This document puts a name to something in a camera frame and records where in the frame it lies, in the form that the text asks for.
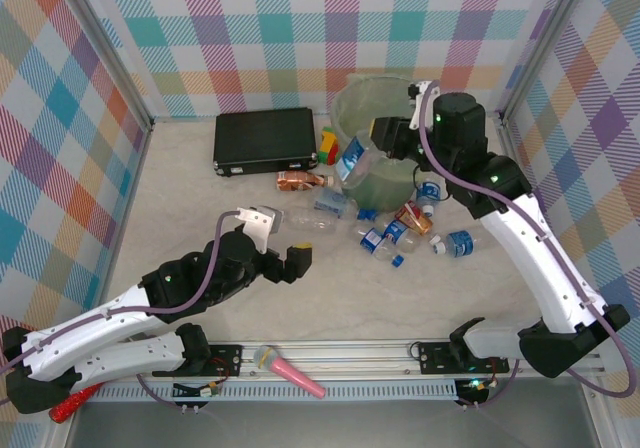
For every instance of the large bottle blue label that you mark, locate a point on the large bottle blue label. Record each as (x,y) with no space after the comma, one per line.
(350,157)

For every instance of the clear bottle white cap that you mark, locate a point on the clear bottle white cap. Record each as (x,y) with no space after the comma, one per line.
(310,220)

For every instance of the brown label bottle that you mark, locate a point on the brown label bottle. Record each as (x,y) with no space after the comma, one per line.
(297,182)

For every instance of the small crushed blue bottle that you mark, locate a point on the small crushed blue bottle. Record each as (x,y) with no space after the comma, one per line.
(366,214)

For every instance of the blue label bottle white cap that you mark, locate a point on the blue label bottle white cap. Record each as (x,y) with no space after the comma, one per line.
(460,244)

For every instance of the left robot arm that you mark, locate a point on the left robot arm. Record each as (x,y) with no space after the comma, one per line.
(85,328)

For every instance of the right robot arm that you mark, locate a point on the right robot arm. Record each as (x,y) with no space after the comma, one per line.
(540,258)

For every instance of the green translucent bin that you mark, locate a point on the green translucent bin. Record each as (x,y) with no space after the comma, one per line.
(370,98)

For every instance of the multicolour toy block stack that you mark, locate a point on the multicolour toy block stack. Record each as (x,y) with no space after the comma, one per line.
(328,143)

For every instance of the blue label water bottle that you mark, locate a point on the blue label water bottle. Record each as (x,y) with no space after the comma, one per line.
(429,193)

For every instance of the red snack wrapper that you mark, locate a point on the red snack wrapper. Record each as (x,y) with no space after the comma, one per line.
(415,218)

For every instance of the pink microphone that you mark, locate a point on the pink microphone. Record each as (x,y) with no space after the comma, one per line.
(295,373)

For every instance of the black ribbed hard case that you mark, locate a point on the black ribbed hard case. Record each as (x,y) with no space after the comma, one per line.
(265,138)

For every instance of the small circuit board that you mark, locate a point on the small circuit board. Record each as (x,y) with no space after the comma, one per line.
(475,384)
(210,391)

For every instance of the red glitter stick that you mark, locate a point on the red glitter stick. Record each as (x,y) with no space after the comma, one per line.
(70,408)

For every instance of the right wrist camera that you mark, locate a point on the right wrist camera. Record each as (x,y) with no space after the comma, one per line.
(415,115)

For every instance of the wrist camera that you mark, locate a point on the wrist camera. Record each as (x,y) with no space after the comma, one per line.
(415,115)
(260,225)

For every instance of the aluminium frame side rail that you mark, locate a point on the aluminium frame side rail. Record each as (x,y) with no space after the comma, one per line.
(126,208)
(507,130)

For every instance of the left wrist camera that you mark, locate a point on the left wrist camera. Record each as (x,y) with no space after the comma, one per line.
(260,225)

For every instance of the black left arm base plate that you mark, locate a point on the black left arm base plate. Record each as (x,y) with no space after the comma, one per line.
(227,358)

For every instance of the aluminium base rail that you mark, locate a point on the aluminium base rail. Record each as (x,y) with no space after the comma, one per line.
(350,358)

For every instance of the aluminium frame post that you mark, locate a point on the aluminium frame post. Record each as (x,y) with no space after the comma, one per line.
(543,43)
(110,53)

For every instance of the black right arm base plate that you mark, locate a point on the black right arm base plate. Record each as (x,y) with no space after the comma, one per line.
(435,358)

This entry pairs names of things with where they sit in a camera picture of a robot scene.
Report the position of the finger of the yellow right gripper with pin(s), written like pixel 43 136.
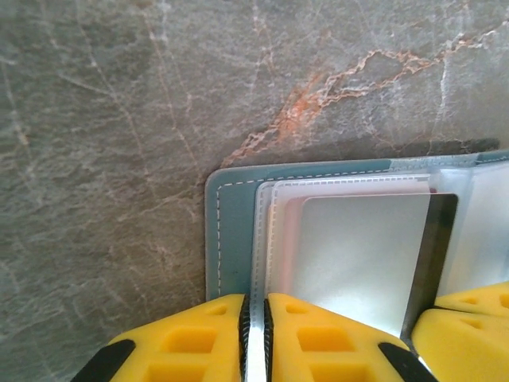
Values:
pixel 469 350
pixel 481 302

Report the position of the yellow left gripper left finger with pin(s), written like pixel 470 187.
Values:
pixel 191 342

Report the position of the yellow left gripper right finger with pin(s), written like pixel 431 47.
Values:
pixel 318 346

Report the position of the silver card with black stripe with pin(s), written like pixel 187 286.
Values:
pixel 358 254

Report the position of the teal card holder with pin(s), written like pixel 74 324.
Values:
pixel 230 238

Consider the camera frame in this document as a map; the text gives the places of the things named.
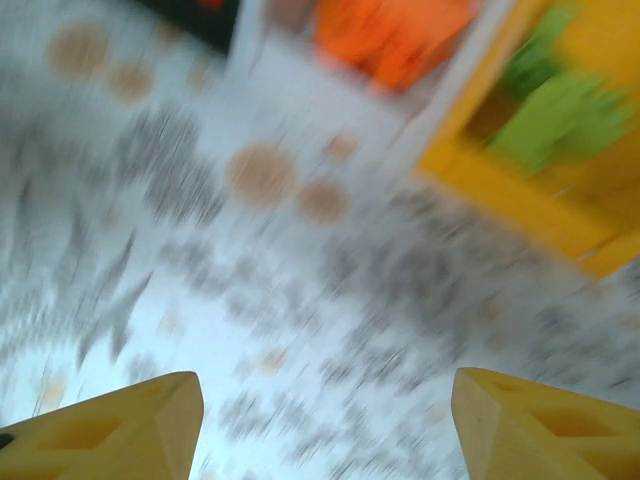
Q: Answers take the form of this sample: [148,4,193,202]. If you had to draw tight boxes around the yellow plastic bin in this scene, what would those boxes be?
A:
[417,0,640,279]

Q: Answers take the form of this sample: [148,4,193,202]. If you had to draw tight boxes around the floral patterned tablecloth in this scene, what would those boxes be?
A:
[0,0,640,480]

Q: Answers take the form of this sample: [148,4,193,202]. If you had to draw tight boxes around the white translucent plastic bin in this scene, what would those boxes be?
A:
[229,0,516,126]

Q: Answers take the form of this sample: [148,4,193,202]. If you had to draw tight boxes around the green lego brick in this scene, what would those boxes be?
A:
[487,74,636,174]
[499,4,581,96]

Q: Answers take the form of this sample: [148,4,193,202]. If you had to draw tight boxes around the orange lego brick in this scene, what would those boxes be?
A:
[312,0,476,94]

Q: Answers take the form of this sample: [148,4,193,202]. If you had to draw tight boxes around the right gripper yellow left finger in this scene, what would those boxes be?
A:
[0,370,204,480]

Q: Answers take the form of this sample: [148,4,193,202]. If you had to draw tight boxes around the black plastic bin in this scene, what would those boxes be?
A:
[137,0,241,55]

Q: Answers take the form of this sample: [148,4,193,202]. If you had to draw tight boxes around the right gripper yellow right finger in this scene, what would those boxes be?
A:
[452,367,640,480]

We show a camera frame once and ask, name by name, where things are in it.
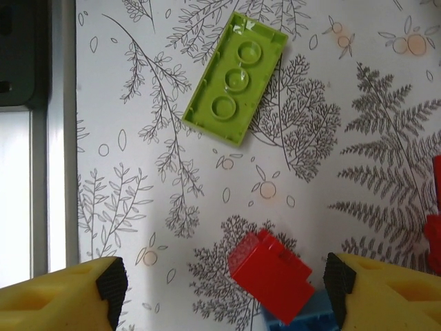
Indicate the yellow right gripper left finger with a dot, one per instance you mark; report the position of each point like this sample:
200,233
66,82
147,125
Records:
51,303

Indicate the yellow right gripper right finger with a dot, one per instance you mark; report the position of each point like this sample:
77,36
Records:
396,303

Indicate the long red lego brick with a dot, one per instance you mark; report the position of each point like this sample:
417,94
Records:
434,234

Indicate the blue lego brick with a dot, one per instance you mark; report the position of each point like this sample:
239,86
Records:
310,319

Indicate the lime green lego plate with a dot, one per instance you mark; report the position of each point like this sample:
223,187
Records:
234,82

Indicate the white floral table covering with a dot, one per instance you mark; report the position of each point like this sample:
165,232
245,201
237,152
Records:
344,138

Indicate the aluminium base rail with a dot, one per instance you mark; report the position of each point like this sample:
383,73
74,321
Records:
55,172

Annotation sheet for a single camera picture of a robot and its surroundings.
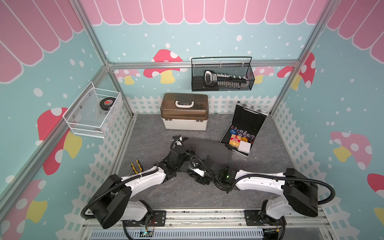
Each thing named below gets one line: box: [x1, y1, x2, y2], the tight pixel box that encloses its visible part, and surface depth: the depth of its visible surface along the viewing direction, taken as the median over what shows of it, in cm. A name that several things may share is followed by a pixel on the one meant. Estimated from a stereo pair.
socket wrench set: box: [204, 70, 249, 90], surface depth 91 cm
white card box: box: [238, 140, 252, 154], surface depth 99 cm
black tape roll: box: [99, 97, 117, 111], surface depth 81 cm
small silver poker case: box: [220, 101, 269, 159], surface depth 102 cm
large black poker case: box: [182, 137, 233, 169], surface depth 91 cm
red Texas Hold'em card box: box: [229, 134, 241, 148], surface depth 102 cm
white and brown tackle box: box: [160, 93, 209, 131], surface depth 102 cm
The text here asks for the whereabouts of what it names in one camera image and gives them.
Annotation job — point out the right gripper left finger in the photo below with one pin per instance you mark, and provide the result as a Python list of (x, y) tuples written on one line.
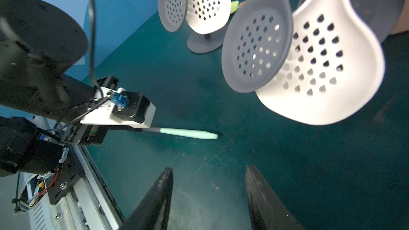
[(152, 213)]

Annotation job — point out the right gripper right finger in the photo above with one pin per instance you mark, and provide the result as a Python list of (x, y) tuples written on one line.
[(266, 210)]

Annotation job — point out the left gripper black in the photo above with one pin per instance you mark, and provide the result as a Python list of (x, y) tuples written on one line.
[(85, 135)]

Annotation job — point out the grey skimmer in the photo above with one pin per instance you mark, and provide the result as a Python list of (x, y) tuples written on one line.
[(183, 132)]

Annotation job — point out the dark grey utensil rack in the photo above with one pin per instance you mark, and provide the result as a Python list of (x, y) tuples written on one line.
[(201, 44)]

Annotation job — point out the cream skimmer wooden handle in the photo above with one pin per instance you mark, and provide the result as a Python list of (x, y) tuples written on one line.
[(334, 67), (207, 16)]

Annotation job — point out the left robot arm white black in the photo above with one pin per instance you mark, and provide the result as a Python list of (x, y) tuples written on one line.
[(39, 42)]

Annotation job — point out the pink pot with flowers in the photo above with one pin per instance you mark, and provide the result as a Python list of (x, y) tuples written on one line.
[(402, 24)]

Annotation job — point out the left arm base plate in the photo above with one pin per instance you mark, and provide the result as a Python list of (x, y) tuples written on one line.
[(53, 185)]

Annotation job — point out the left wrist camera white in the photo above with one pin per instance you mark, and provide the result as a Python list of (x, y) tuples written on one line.
[(122, 107)]

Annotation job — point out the small green trowel wooden handle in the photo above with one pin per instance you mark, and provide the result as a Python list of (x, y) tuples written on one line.
[(234, 6)]

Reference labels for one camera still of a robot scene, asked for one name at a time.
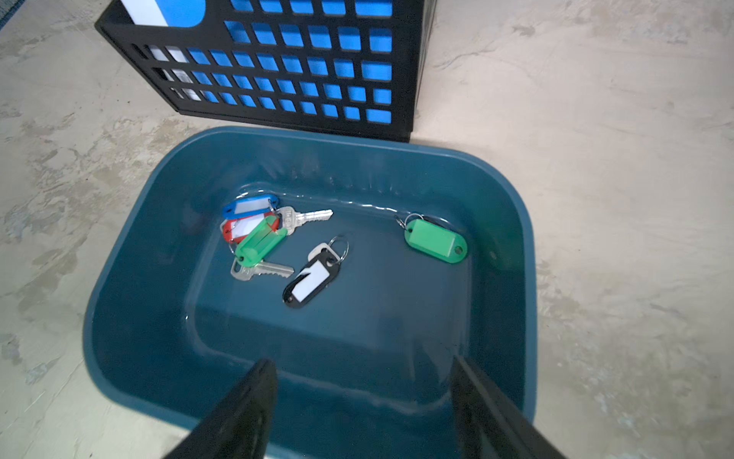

→ **What needs to be done**:
Which lines of the material contain the string "asks"? List each of them.

→ **Final answer**:
This document puts a name to something in a camera frame and records where in the frame it lies, in the form that the text asks for.
The text here asks for the whereabouts of what it names in one camera image and gives them.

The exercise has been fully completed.